First, a few necessities. Climatology - an important but somewhat nebulous term in climate science - is a meteorological variable’s (e.g., temperature, precipitation, etc.) historical average for a specific location and a specific time period. For example, the climatology for Oakland in December can be seen in the plot below Figure 1 (pretty, isn’t it?). In layperson’s terms, climatology can be thought to imply what was true for my grandpa, is true for me.


For all our analysis in this article, we will use data from ERA5 (European Center for Medium Weather Forecast (ECMWF)) which is updated frequently and provides data into the past.
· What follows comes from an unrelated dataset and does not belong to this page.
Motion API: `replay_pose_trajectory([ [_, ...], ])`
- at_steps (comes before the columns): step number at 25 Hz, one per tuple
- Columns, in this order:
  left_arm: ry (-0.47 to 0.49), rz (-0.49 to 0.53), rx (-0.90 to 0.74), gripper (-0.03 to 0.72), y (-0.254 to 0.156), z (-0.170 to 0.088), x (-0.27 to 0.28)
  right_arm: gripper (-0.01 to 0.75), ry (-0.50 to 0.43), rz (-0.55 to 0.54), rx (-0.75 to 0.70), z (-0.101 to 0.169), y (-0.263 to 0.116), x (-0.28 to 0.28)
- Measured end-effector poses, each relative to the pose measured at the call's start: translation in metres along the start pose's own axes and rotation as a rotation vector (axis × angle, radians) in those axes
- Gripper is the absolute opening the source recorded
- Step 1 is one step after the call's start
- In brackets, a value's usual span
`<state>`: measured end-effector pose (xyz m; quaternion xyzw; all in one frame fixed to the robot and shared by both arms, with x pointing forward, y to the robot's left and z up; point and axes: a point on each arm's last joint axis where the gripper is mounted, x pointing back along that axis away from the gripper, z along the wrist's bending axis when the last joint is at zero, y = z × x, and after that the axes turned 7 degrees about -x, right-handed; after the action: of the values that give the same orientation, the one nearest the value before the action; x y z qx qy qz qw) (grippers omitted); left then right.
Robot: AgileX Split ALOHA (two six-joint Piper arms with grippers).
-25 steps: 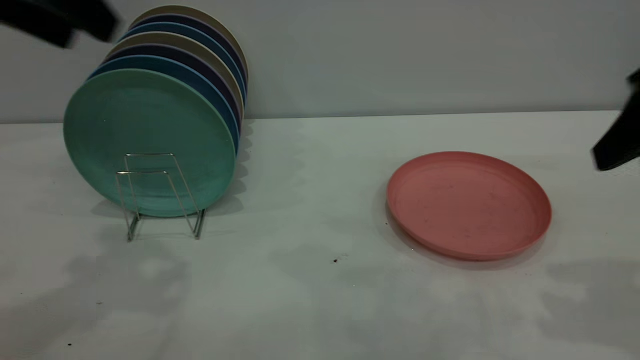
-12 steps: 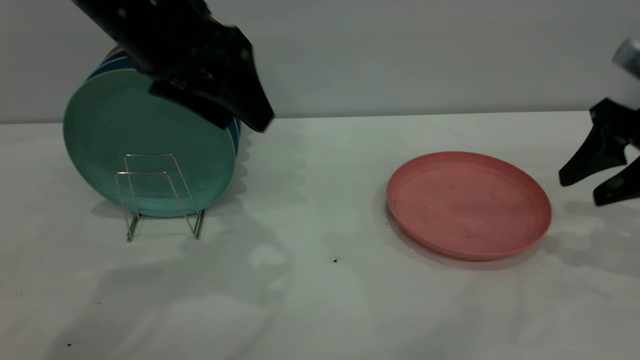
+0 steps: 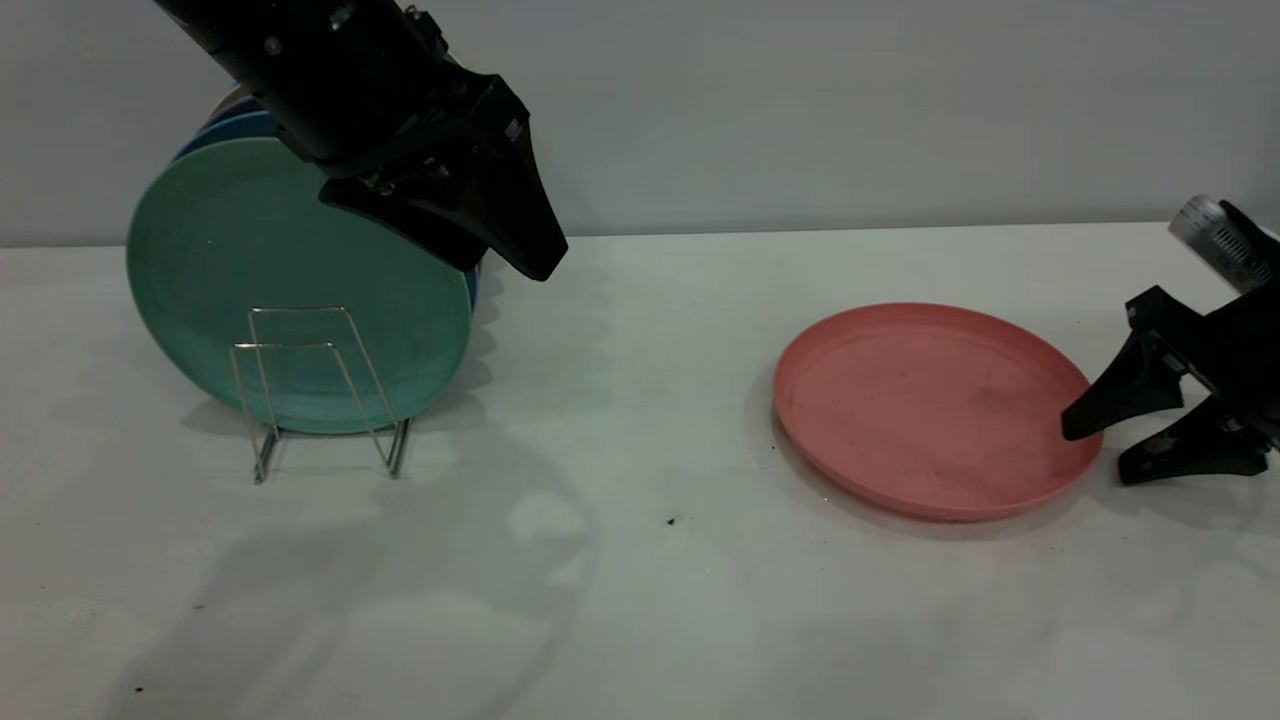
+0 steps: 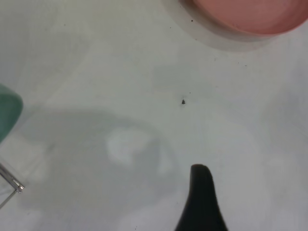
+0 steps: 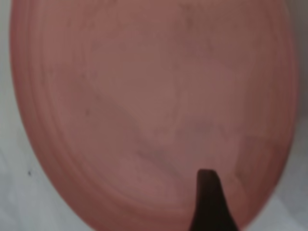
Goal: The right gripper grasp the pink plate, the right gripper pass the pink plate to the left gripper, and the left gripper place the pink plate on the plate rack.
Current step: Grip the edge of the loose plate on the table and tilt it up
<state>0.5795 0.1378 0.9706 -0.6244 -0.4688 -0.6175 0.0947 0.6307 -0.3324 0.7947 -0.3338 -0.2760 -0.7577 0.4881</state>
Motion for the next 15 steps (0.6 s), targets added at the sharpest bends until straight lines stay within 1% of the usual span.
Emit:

Figure 1: Climatology for Oakland. (Source: Weatherspark.com) . The horizontal axis shows time. The vertical axis shows the temperature. The red (dark) plot is the average high temperature, and the blue (dark) plot is the low. Lighter colors show standard deviations (or deviations from the mean).


Now, let us examine the average anomalies (i.e. deviations from historical averages) for temperature across the Continental United States (CONUS) across the years in Figure 2 below.

Figure 2: The anomalies here were calculated by averaging across all locations (in CONUS) and dates (in a year). On the horizontal axis, we see time (years). On the vertical axis, we see the temperature anomalies at 2m height. That is, surface temperature. We see an increasing trend of anomalies here over the years.


While the previous plot shows that there is an increase in anomalies, this is an incomplete story. For example, in a month, we could have 15 days of positive (heating) anomalies and 15 days of negative (cooling) anomalies. If we averaged the month, we would see no change in the average temperature.


So, let us break this apart further and look at heating and cooling anomalies separately. May they be increasing or decreasing? In Figures 3 and 4, we see that the heating anomalies are decreasing over the years while the cooling anomalies are increasing. That is, the number of days where we have 5 or 10 degrees Celsius ( ~15 to 30 Fahrenheit) anomalies are changing.


Figure 3: The anomalies here were calculated by averaging across all locations (in CONUS) and dates (in a year) but broken into heating and cooling anomalies. An anomaly here is defined as over 5’ C in deviation.



Figure 4: The anomalies here were calculated by averaging across all locations (in CONUS) and dates (in a year) but broken into heating and cooling anomalies. An anomaly here is defined as over 10’ C in deviation.


These trends reveal that, in 2020, CONUS experienced 100 days a year where temperatures were warmer by at least 5 degrees Celsius. Furthermore, at least 50 of these days are deviating over 10 degrees Celsius. Days with extreme heat are more common now than they were just 50 years ago.


Heat waves are expected to cost hundreds of millions of dollars in loss in the next few decades. What do future scenarios look like? How might this affect other perils like wildfires, extreme precipitation, or severe storms? In these articles, we will explore a variety of topics related to climate change, forecasts, AI (as pertaining to climate), and their impact on society.